[Description of the task] Extract, unchanged, each line of the listing below from its first line through the line that contains "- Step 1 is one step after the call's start", inclusive, and nothing else.

[Material for this task]

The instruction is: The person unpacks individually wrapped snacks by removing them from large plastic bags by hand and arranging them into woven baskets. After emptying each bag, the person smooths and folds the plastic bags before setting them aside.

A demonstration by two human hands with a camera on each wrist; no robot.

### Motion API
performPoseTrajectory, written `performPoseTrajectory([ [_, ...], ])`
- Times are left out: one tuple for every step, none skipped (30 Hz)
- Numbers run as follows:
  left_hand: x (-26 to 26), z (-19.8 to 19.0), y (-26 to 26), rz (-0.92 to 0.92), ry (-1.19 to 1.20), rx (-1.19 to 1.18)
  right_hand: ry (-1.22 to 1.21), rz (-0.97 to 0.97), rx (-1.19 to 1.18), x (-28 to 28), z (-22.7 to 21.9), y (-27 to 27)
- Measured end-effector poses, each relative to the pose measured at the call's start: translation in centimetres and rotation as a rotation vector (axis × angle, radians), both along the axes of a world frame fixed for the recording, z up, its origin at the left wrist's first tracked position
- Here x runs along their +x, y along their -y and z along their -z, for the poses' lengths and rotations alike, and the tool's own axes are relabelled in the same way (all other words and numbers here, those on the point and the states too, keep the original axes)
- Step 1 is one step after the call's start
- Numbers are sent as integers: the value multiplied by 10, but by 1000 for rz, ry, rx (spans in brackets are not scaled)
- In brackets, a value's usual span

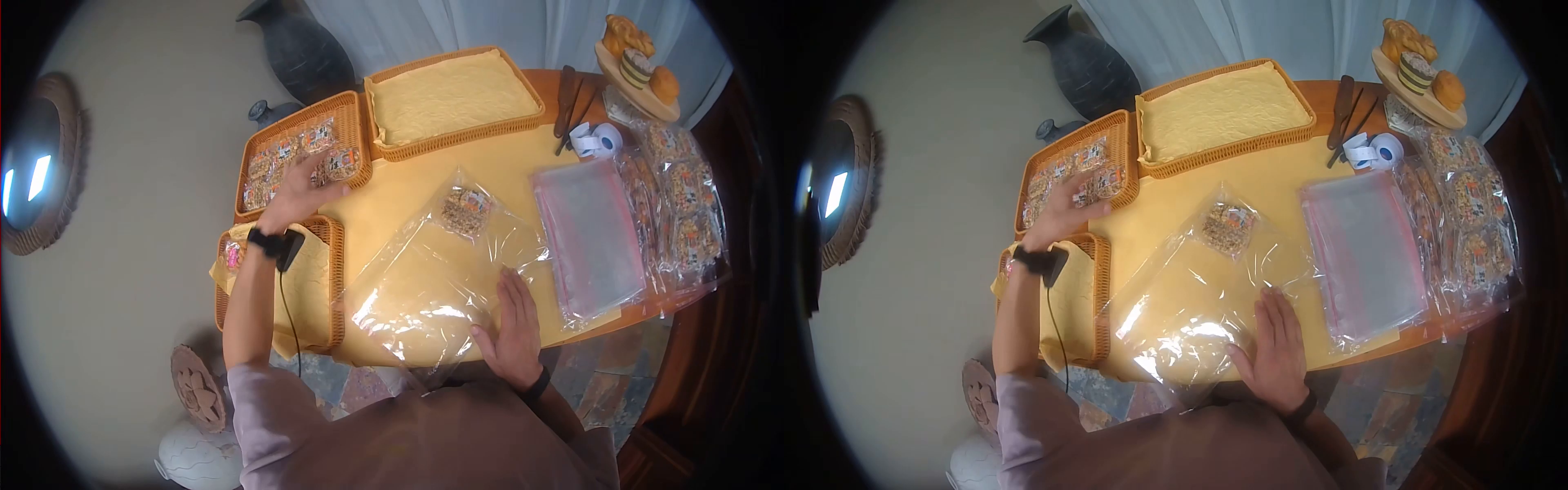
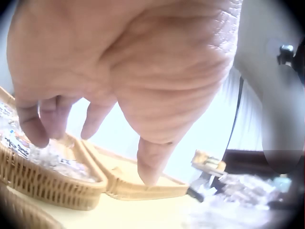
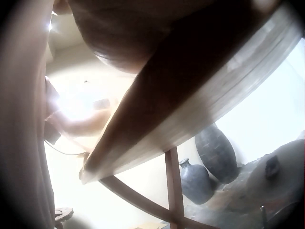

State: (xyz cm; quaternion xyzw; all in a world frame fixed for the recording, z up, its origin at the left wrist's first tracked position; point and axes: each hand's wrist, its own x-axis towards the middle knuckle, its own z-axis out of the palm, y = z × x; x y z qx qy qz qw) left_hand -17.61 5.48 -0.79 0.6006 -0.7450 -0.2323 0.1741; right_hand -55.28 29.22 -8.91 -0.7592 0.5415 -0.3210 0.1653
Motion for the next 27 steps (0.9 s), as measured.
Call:
performPoseTrajectory([
  [-5,-11,-21,-9,-68,71,7,-2,2,0,0,0],
  [-12,-27,-48,-17,-136,143,14,-2,5,0,0,0],
  [-20,-43,-76,5,-193,213,20,3,10,-1,1,1],
  [-26,-57,-103,29,-250,287,23,-4,10,-1,1,1],
  [-28,-65,-128,114,-259,309,25,-10,14,-2,1,0],
  [-29,-72,-151,200,-271,335,29,3,27,-2,0,0],
  [-32,-79,-172,270,-304,428,23,-9,34,-2,-2,0],
  [-33,-81,-189,339,-339,522,15,-21,40,-2,-3,0],
  [-27,-71,-201,481,-321,595,12,-9,54,-3,-3,0],
  [-22,-58,-211,623,-302,665,14,-16,31,-3,-2,0],
  [-29,-47,-220,640,-296,675,14,-23,6,-3,-2,0],
  [-43,-36,-230,658,-290,682,10,-12,13,-2,-2,0],
  [-53,-23,-243,577,-212,558,31,-9,1,-2,-2,1],
  [-66,-12,-250,588,-214,563,53,-6,-12,-2,-1,-1],
  [-80,-1,-256,357,-243,560,51,4,-10,-2,1,-2],
  [-93,10,-259,126,-267,550,77,11,-26,-2,3,-3],
  [-105,24,-257,133,-263,550,105,17,-43,-2,4,-4],
  [-115,41,-253,37,-505,477,108,24,-44,-2,4,-4],
  [-124,57,-246,-59,-744,400,96,20,-57,-3,4,-3],
  [-132,72,-237,-52,-740,403,84,17,-69,-3,4,-3],
  [-140,85,-223,-125,-1034,428,85,25,-70,-3,3,-4],
  [-148,90,-208,-196,-1328,447,47,29,-69,-3,1,-4],
  [-156,80,-195,-180,-1327,450,8,36,-69,-3,-1,-3],
  [-167,63,-183,-356,-1423,549,7,51,-76,-3,-1,-4],
  [-175,53,-175,-534,-1508,649,7,53,-82,-3,0,-5],
  [-178,53,-168,-514,-1501,658,7,56,-86,-3,1,-5],
  [-180,55,-163,-466,-1520,701,5,76,-89,-3,2,-4],
])
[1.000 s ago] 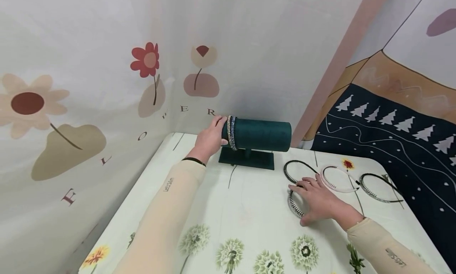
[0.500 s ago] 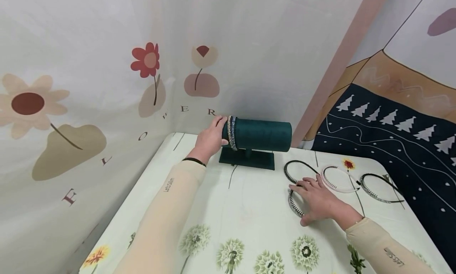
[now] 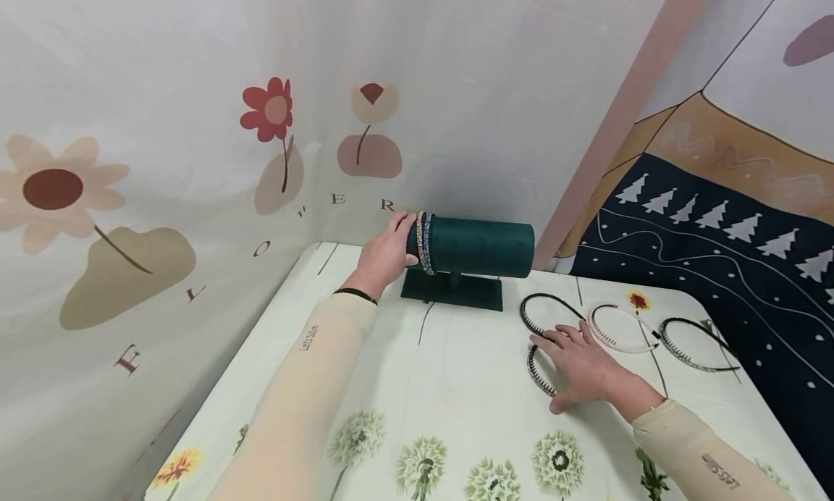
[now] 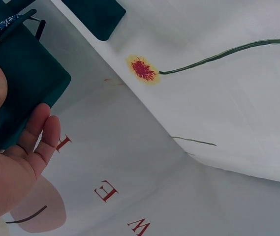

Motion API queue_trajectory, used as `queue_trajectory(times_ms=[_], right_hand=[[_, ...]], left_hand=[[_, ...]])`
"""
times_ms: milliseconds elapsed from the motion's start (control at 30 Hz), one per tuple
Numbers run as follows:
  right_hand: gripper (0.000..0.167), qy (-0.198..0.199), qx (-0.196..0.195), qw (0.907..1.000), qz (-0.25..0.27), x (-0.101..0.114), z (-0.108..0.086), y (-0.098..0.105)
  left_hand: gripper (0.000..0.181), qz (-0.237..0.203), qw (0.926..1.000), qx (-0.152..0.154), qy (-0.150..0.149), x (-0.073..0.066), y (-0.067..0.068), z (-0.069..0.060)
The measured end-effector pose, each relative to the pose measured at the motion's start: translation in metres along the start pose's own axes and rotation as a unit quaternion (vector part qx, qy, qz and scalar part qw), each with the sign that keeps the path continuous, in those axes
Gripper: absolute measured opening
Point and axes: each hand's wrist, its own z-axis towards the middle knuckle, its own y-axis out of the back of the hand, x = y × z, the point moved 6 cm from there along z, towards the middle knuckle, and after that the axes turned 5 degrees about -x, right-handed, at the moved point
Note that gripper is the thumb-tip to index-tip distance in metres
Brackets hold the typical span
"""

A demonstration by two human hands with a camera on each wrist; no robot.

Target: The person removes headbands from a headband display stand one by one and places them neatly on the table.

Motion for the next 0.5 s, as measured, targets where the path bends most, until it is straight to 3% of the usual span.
queue_trajectory(times_ms=[500], right_hand=[[0.127, -0.003, 0.003, 0.9999, 0.010, -0.0017, -0.0005, -0.0020]], left_hand=[[0.092, 0.006, 0.9999, -0.008, -0.009, -0.0023, 0.0026, -0.0046]])
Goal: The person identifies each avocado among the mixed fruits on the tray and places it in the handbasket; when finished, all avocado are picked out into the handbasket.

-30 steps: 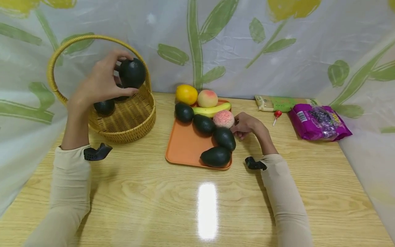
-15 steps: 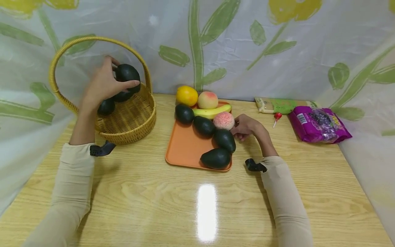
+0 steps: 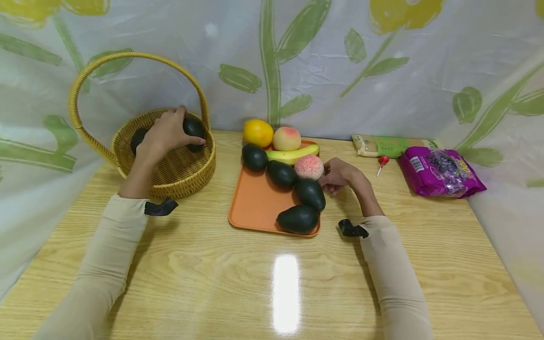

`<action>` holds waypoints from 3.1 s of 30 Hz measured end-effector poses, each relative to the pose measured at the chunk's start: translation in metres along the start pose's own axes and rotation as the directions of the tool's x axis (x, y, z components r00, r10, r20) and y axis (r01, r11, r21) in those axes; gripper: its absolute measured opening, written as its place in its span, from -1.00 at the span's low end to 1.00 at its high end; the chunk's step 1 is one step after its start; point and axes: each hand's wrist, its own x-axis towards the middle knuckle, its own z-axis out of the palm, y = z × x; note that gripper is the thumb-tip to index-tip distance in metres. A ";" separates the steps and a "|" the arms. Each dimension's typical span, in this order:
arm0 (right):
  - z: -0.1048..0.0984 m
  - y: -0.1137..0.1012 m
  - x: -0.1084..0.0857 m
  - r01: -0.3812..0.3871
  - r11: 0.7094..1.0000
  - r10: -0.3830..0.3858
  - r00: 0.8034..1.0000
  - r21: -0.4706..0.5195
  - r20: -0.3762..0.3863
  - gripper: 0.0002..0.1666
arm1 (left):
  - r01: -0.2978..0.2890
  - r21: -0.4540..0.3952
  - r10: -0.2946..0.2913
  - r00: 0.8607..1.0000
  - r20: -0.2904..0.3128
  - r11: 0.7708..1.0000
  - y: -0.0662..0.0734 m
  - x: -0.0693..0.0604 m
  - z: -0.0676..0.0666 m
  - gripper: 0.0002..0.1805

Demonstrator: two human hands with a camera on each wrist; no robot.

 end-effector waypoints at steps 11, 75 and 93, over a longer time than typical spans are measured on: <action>-0.002 -0.003 -0.001 -0.021 1.000 0.021 1.000 -0.005 0.000 -0.63 | 0.026 0.041 -0.027 1.000 0.016 0.999 0.001 0.002 0.014 -0.05; 0.000 0.000 0.001 -0.003 1.000 0.003 1.000 -0.003 0.000 -0.67 | -0.792 -0.179 0.810 0.584 0.053 0.583 0.141 -0.059 0.040 -0.45; -0.001 -0.002 0.003 -0.026 1.000 0.026 1.000 -0.009 0.000 -0.63 | -0.919 -0.133 0.883 0.306 0.355 0.372 0.170 -0.071 0.092 -0.23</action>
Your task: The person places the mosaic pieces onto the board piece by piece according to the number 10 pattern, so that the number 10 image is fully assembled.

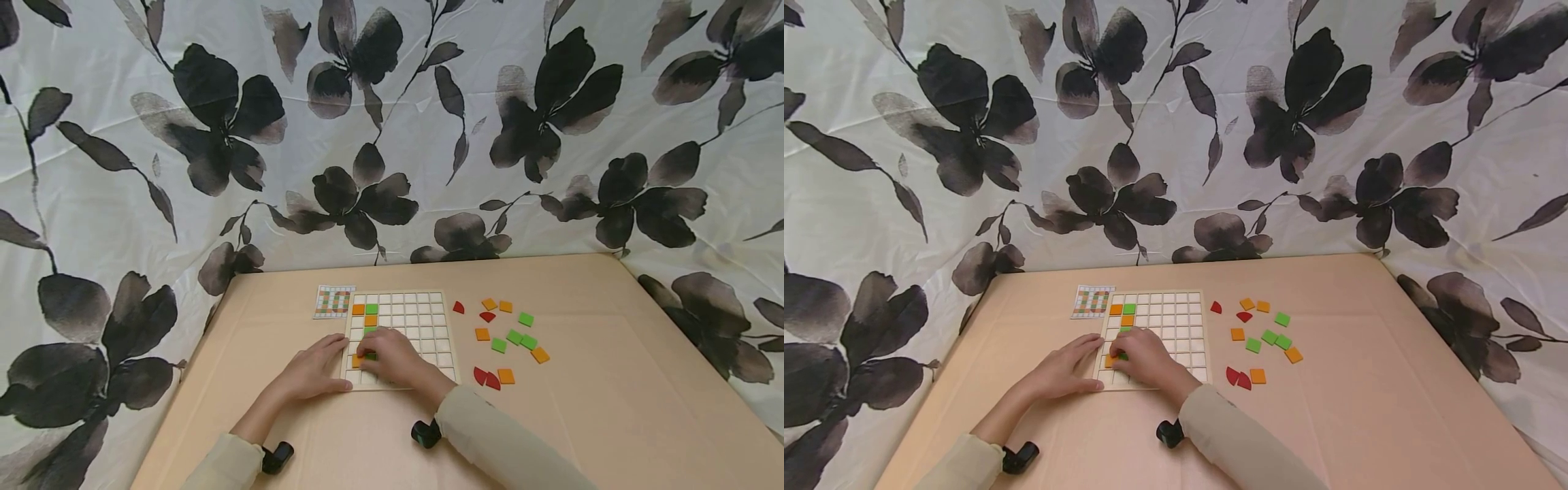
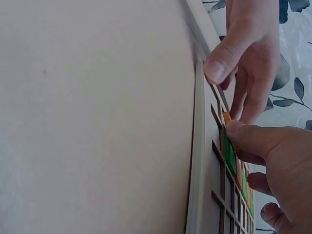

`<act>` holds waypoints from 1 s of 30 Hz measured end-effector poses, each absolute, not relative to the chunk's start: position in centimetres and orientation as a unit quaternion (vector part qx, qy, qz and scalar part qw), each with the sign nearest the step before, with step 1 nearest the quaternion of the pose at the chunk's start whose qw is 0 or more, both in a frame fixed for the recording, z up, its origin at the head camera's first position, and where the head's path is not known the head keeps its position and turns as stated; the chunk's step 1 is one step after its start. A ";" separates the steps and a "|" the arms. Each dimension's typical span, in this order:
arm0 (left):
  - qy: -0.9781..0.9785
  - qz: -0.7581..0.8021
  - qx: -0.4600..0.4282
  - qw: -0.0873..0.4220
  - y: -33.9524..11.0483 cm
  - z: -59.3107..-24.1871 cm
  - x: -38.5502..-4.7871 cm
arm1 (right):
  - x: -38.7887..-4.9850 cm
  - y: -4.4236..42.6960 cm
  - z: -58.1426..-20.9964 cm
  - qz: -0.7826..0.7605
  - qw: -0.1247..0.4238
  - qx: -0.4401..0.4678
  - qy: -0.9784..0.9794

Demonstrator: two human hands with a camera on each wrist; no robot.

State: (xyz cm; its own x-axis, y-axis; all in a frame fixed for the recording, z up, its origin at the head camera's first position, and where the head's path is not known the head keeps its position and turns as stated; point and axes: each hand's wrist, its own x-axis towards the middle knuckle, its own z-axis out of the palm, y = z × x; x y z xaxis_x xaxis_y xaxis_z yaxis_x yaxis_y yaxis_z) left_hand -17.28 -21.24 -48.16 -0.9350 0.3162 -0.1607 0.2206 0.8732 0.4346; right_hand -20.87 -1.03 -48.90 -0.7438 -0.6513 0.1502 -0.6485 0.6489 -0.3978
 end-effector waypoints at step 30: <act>0.961 0.206 0.140 0.117 -21.2 -48.0 -17.3 | -21.0 0.8 -48.1 -0.269 0.044 -0.310 0.911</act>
State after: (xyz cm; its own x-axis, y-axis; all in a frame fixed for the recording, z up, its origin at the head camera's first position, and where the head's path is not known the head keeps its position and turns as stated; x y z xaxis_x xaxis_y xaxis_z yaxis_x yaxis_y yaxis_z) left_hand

[Exercise answer]
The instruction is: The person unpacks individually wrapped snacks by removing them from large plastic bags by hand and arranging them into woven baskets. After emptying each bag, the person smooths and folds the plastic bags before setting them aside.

A demonstration by two human hands with a camera on each wrist; no robot.

### Motion API
performPoseTrajectory, written `performPoseTrajectory([ [_, ...], ])`
- Times are left out: one tuple for every step, none skipped (30 Hz)
- Numbers run as follows:
  left_hand: x (-26 to 26), z (-19.8 to 19.0), y (-26 to 26), rz (-0.92 to 0.92), ry (-1.19 to 1.20), rx (-1.19 to 1.18)
  right_hand: ry (-1.22 to 1.21), rz (-0.97 to 0.97), rx (-1.19 to 1.18), x (-28 to 28), z (-22.7 to 21.9), y (-27 to 27)
- Measured end-effector poses, each relative to the pose measured at the call's start: translation in centimetres and rotation as a rotation vector (axis × angle, radians), both along the axes of a world frame fixed for the recording, z up, its origin at the left wrist's first tracked position
- Here x runs along their +x, y along their -y and z along their -z, for the poses' lengths and rotations alike, and the tool's own axes are relabelled in the same way (all other words and numbers here, those on the point and the states too, keep the original axes)
- Step 1 is one step after the call's start

The output above is complete.